The reply should contain the full listing exactly as written and no pictures at all.

--- START ---

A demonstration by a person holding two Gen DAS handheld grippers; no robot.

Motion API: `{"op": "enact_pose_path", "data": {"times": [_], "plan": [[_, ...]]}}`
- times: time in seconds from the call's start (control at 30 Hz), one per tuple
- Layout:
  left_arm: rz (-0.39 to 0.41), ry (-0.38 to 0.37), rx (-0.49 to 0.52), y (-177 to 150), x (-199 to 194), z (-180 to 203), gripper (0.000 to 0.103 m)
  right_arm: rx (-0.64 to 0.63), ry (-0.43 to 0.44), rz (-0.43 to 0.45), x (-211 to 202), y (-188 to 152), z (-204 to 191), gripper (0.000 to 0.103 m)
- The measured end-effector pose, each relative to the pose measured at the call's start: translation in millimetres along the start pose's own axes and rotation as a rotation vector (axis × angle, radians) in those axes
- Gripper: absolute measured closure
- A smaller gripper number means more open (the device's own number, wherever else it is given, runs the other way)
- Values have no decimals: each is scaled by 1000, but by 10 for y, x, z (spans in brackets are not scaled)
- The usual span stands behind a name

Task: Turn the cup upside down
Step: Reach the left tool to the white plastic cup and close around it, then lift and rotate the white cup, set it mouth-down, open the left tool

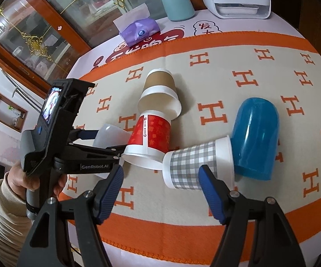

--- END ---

Task response –
A demonstration by a person holding two Gen DAS handheld grippers; no robot.

Motion API: `{"op": "enact_pose_path", "data": {"times": [_], "plan": [[_, ...]]}}`
- times: time in seconds from the call's start (control at 30 Hz), one per tuple
- Layout:
  left_arm: rz (-0.39 to 0.41), ry (-0.38 to 0.37), rx (-0.49 to 0.52), y (-177 to 150), x (-199 to 194), z (-180 to 203), gripper (0.000 to 0.103 m)
  right_arm: rx (-0.64 to 0.63), ry (-0.43 to 0.44), rz (-0.43 to 0.45), x (-211 to 202), y (-188 to 152), z (-204 to 191), gripper (0.000 to 0.103 m)
- The measured end-effector pose, each relative to the pose measured at the call's start: translation in millimetres along the start pose's own axes and rotation as a rotation vector (axis × angle, radians) in those axes
- Gripper: absolute measured closure
- A smaller gripper number means more open (the device's own number, wherever else it is given, runs the other way)
- Values have no decimals: each is scaled by 1000, but by 10 for y, x, z (spans in brackets are not scaled)
- The usual span stands behind a name

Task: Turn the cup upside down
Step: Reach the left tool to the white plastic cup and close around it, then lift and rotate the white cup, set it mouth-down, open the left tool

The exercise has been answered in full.